L’expression artistique sera l’un de ces terrains d’entente, puisque les habitués de l’Adamant se consacrent régulièrement à la peinture, au dessin ou à la photographie. Les discussions tournent par exemple autour de Robert Doisneau, de Paris, Texas de Wim Wenders ou de La Comtesse aux pieds nus de Joseph L. Mankiewicz, de Vincent Van Gogh ou de Jim Morrison. Au fil des ateliers, l’art devient un refuge sans jugement où tous les gestes sont autorisés. La musique occupe une place particulière sur le bateau, et plusieurs morceaux interprétés par les patients scandent le film, comme si ces derniers en composaient eux-mêmes la bande-son – une autre manière d’intégrer l’équipage à la fabrication de Sur l’Adamant. Pour Nicolas Philibert, le cinéma doit être le lieu d’une mise à égalité.

Bateau toujours à flot, qui ne craint ni tempête ni avarie, l’Adamant constitue donc un décor utopique, un éco-système avec ses règles propres, un microcosme sur mesure pour ses habitants. Si la devise du ciné-club de la péniche dit « Ensemble, pour le meilleur et pour le pire », Nicolas Philibert privilégie surtout le meilleur, en repoussant la violence, subie à l’extérieur par les patients, hors de son film. Elle n’est pas occultée pour autant et resurgit fréquemment au gré des entretiens, mais seulement par la bouche des concernés, qui posent leurs propres mots sur leur situation.

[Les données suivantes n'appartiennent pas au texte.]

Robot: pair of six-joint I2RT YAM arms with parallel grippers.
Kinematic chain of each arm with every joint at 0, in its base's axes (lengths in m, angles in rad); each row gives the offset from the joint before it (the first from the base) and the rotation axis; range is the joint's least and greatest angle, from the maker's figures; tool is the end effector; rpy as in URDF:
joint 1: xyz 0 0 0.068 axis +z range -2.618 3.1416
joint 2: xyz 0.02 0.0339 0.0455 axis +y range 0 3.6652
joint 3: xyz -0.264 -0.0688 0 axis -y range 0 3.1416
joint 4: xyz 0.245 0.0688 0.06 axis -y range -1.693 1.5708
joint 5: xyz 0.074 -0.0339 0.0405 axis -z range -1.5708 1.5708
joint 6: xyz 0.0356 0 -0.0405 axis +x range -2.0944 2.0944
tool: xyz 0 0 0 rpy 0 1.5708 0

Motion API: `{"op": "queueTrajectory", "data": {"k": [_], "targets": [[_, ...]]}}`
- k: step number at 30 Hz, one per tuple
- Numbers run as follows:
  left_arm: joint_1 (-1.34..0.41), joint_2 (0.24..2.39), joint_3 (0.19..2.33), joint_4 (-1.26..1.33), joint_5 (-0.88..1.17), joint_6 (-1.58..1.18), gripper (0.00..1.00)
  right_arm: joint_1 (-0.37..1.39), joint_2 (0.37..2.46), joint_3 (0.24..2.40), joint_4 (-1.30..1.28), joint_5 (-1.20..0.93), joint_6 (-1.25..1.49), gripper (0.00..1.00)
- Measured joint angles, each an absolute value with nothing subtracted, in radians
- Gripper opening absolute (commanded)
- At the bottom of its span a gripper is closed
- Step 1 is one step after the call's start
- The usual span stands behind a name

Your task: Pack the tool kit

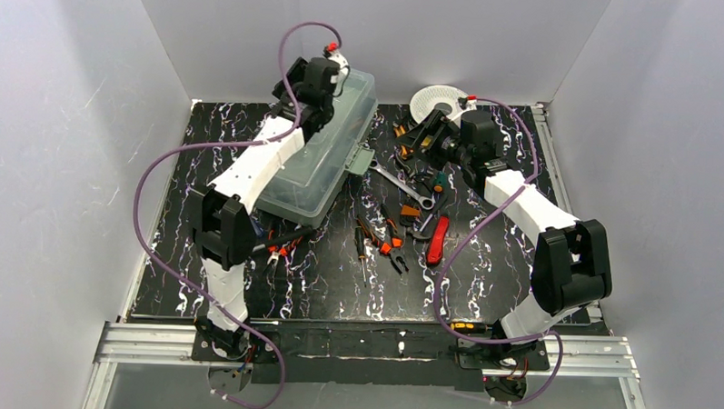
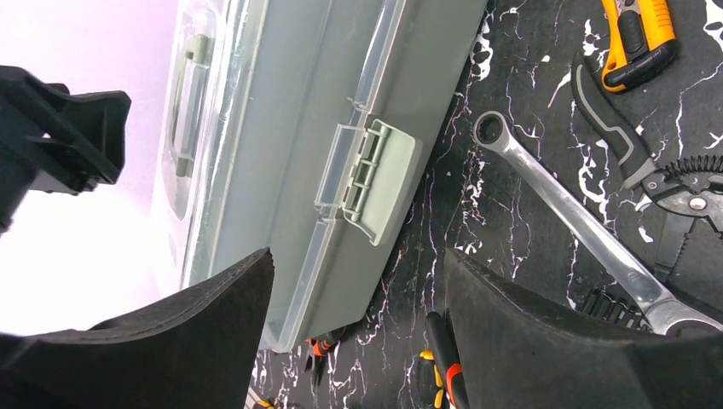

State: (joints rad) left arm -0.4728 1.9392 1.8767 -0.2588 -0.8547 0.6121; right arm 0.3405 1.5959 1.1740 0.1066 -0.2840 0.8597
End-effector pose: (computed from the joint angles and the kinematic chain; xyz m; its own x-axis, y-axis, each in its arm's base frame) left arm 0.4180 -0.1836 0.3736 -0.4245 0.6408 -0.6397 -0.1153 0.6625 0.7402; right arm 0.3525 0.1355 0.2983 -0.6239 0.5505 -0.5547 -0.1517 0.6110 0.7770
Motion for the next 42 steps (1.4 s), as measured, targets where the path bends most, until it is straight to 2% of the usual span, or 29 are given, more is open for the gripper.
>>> {"op": "queueTrajectory", "data": {"k": [3,7,11,17,22,28,34,42], "targets": [[-0.433,1.939,1.981,-0.428,-0.724,0.458,0.65,0.340,1.596,1.177,0.101,-0.292,0.859,0.83],[-0.279,1.933,2.141,-0.615,-0.376,0.185,0.73,0.341,1.596,1.214,0.057,-0.302,0.860,0.83],[-0.093,1.924,2.165,-0.689,-0.059,-0.028,0.81,0.353,1.609,1.312,-0.021,-0.301,0.861,0.86],[0.097,1.926,2.020,-0.649,0.361,-0.280,0.88,0.412,1.665,1.440,-0.077,-0.307,0.869,0.88],[0.147,1.927,1.831,-0.515,0.599,-0.448,0.88,0.461,1.737,1.500,-0.134,-0.316,0.873,0.88],[0.151,1.904,1.567,-0.191,0.771,-0.657,0.85,0.489,1.799,1.583,-0.218,-0.316,0.864,0.88],[0.151,1.757,1.322,0.066,0.785,-0.833,0.84,0.494,1.803,1.656,-0.275,-0.307,0.852,0.88],[0.075,1.629,1.233,0.165,0.793,-0.900,0.84,0.538,1.860,1.866,-0.437,-0.205,0.845,0.85]]}}
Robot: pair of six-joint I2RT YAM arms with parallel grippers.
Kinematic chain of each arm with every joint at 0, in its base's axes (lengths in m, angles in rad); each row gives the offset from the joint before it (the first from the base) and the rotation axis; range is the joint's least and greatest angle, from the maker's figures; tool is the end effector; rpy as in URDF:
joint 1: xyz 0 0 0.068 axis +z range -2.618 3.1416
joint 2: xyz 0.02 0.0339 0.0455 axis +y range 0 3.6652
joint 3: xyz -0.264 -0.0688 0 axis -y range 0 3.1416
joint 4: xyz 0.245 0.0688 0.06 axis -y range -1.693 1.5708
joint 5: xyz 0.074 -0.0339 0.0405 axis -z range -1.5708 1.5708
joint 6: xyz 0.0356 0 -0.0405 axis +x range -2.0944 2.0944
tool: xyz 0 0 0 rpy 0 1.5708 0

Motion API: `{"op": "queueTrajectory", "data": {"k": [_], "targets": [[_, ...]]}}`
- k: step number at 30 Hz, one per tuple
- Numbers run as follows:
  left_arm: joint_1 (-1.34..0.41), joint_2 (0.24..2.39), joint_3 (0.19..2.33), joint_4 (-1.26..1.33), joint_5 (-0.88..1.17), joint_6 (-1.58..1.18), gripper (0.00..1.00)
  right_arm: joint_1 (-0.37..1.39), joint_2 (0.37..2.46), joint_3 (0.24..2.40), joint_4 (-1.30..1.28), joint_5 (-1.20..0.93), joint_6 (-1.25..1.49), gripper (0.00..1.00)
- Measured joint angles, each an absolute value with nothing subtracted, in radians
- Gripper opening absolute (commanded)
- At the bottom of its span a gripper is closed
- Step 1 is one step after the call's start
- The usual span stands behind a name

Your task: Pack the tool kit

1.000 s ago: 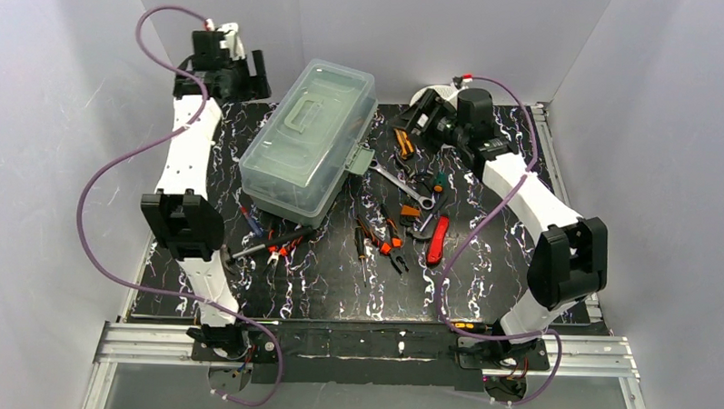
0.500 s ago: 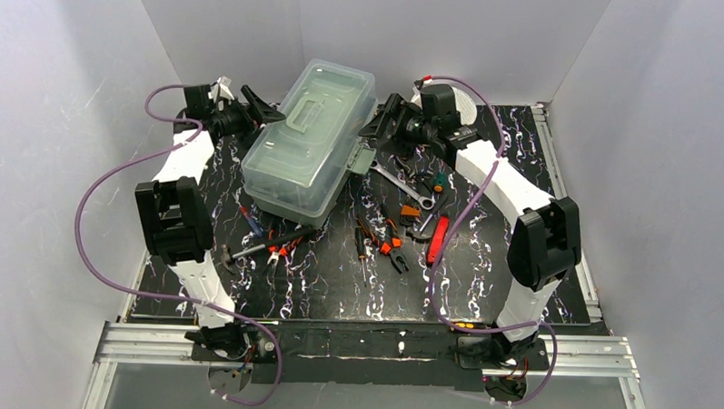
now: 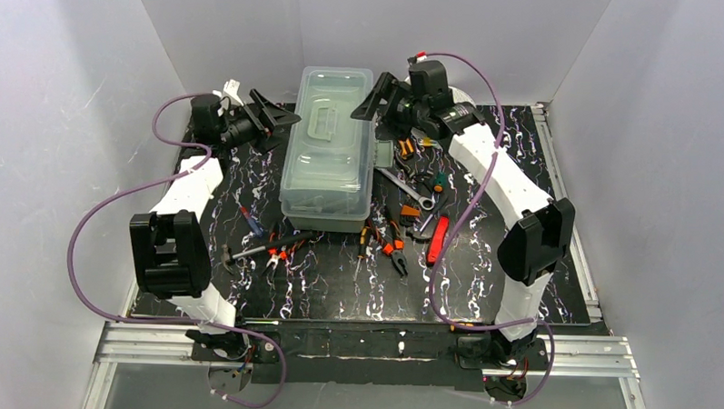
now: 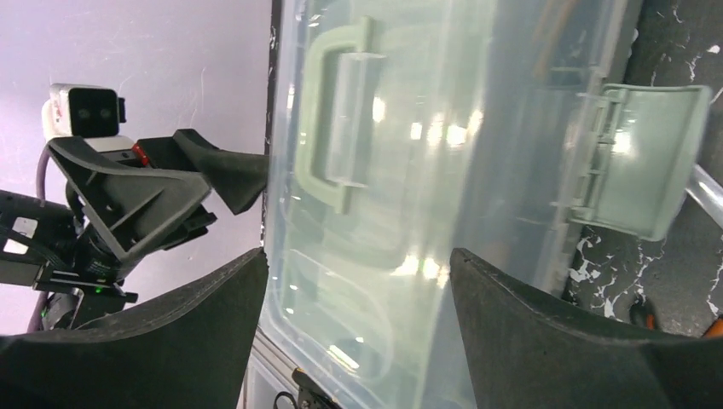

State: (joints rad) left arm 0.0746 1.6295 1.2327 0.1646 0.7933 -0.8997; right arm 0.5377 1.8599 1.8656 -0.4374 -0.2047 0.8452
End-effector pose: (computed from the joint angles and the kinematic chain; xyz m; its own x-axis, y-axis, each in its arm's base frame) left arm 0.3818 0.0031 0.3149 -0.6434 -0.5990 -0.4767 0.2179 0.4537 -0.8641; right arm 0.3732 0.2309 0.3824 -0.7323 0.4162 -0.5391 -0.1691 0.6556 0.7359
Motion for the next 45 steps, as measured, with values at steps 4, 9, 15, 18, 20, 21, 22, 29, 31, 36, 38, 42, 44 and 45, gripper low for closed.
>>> {"op": "queueTrajectory", "data": {"k": [4,9,15,18,20,21,22,29,31,36,38,42,44,45], "targets": [[0.053,1.619,1.224,0.188,0.808,-0.913,0.84,0.590,1.879,1.977,-0.512,-0.130,0.831,0.82],[0.049,1.619,1.218,0.203,0.813,-0.933,0.84,0.638,1.951,2.149,-0.560,-0.085,0.826,0.80],[0.052,1.656,1.309,0.126,0.823,-0.891,0.85,0.656,2.070,2.292,-0.579,-0.062,0.815,0.78],[0.051,1.706,1.401,0.083,0.817,-0.855,0.83,0.662,2.106,2.296,-0.577,-0.054,0.807,0.78],[0.049,1.745,1.440,0.083,0.815,-0.848,0.83,0.664,2.123,2.296,-0.577,-0.052,0.804,0.78],[0.046,1.763,1.444,0.089,0.815,-0.849,0.83,0.665,2.130,2.296,-0.576,-0.051,0.802,0.78],[0.043,1.777,1.444,0.091,0.815,-0.850,0.83,0.667,2.135,2.296,-0.577,-0.051,0.800,0.78],[0.006,1.827,1.387,0.143,0.746,-0.860,0.79,0.669,2.137,2.285,-0.561,-0.051,0.781,0.76],[-0.011,1.821,1.367,0.167,0.735,-0.867,0.77,0.669,2.136,2.273,-0.557,-0.051,0.777,0.76],[-0.075,1.774,1.311,0.187,0.711,-0.872,0.67,0.669,2.136,2.260,-0.568,-0.036,0.758,0.74],[-0.091,1.747,1.286,0.191,0.714,-0.875,0.63,0.669,2.135,2.260,-0.572,-0.030,0.752,0.74],[-0.105,1.709,1.256,0.187,0.720,-0.866,0.51,0.669,2.135,2.260,-0.589,-0.004,0.746,0.73],[-0.104,1.702,1.243,0.197,0.723,-0.871,0.47,0.668,2.135,2.260,-0.599,0.013,0.743,0.73],[-0.102,1.700,1.233,0.211,0.725,-0.876,0.47,0.668,2.135,2.260,-0.604,0.023,0.741,0.73]]}}
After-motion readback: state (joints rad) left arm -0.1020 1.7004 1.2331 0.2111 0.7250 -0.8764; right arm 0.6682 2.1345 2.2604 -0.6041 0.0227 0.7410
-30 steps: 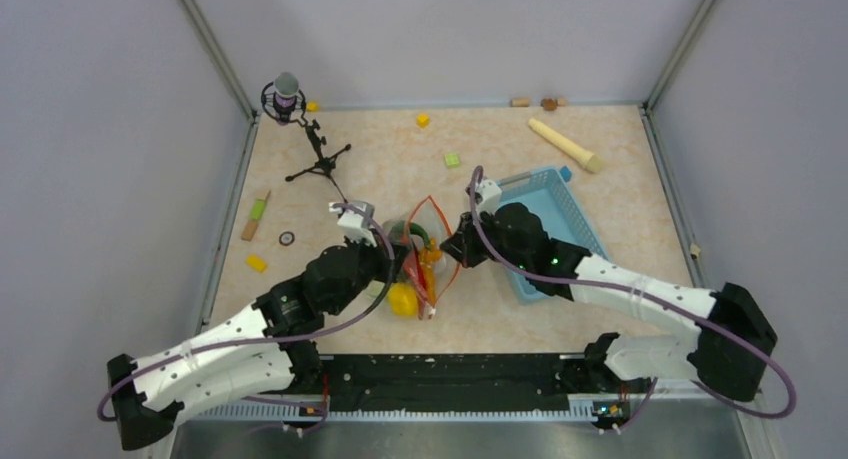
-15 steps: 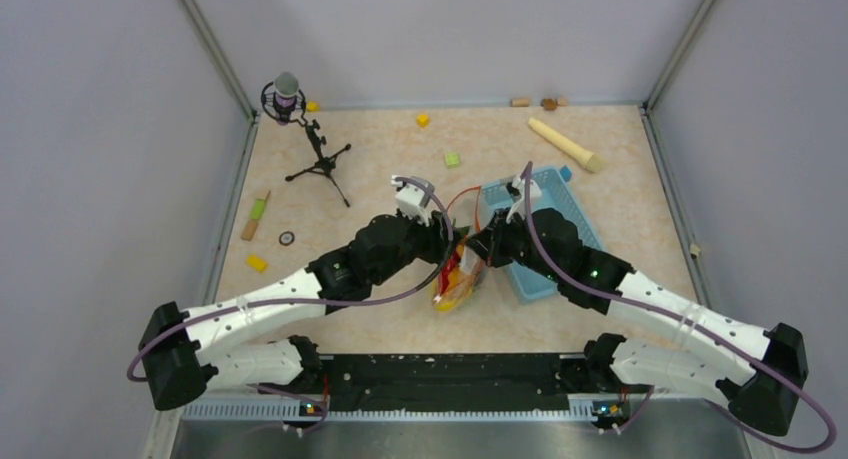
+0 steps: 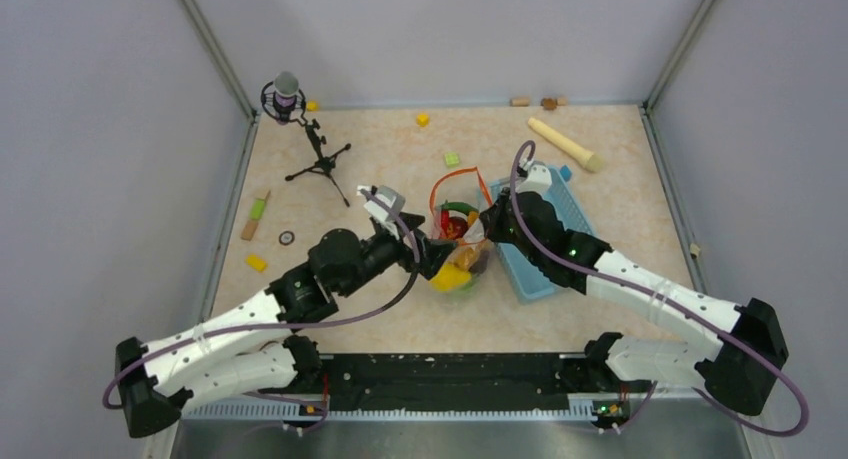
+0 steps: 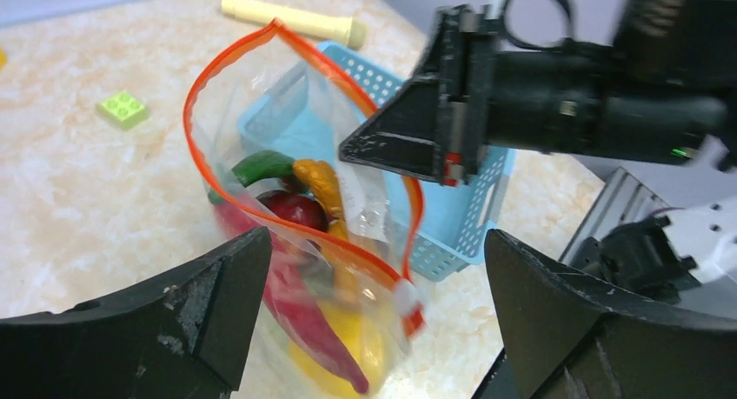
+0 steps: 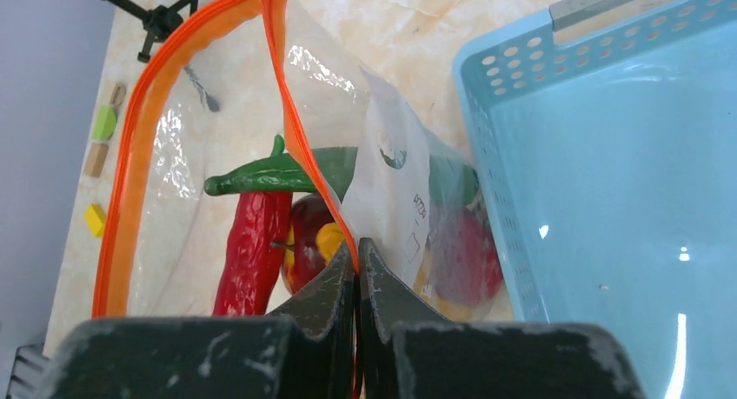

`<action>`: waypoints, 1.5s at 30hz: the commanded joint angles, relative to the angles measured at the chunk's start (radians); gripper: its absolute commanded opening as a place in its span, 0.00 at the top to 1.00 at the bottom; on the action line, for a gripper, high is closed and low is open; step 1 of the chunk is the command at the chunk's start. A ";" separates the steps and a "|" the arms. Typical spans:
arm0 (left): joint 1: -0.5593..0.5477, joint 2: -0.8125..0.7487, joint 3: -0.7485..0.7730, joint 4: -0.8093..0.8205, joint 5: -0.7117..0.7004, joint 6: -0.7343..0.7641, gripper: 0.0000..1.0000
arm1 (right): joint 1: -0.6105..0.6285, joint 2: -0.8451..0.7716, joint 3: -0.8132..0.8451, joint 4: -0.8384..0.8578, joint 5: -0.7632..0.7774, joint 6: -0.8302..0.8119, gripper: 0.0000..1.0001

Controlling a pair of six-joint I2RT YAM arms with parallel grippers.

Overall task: Place the food in the zip-top bag and seal the zipper
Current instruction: Adjust the zipper food storage bag at the center of the board, then zip the zipper food storage bag at the center of the board.

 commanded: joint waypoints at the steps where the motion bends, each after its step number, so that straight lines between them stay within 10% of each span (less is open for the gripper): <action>1: 0.005 -0.138 -0.062 0.015 0.145 0.111 0.03 | -0.024 0.036 0.066 0.030 0.050 0.023 1.00; 15: 0.003 -0.219 -0.298 0.092 0.289 0.165 0.03 | -0.028 0.036 0.045 0.041 0.005 0.003 1.00; 27: 0.003 -0.104 -0.258 0.183 0.143 0.208 0.03 | -0.029 0.015 0.014 0.063 -0.040 -0.005 1.00; 45: 0.004 -0.072 -0.323 0.378 0.095 0.235 0.27 | -0.028 -0.040 -0.018 0.046 -0.026 -0.005 1.00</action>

En définitive, tout n’est pas rose sur l’Adamant, comme le laisse présager le brouillard qui s’abat sur le bateau en fin de film : « jusqu’à quand ? » interroge un carton de texte faisant référence aux baisses de financements publics pour ce type d’initiatives. Face à cette perspective peu réjouissante, le film constitue, autant que la péniche, un cocon protecteur autour de ses personnages hauts en couleurs. Si le décor est inhabituel, c’est aussi pour que ses habitants s’y fondent sans souci : sur l’Adamant, ils trouvent un endroit où être à leur place.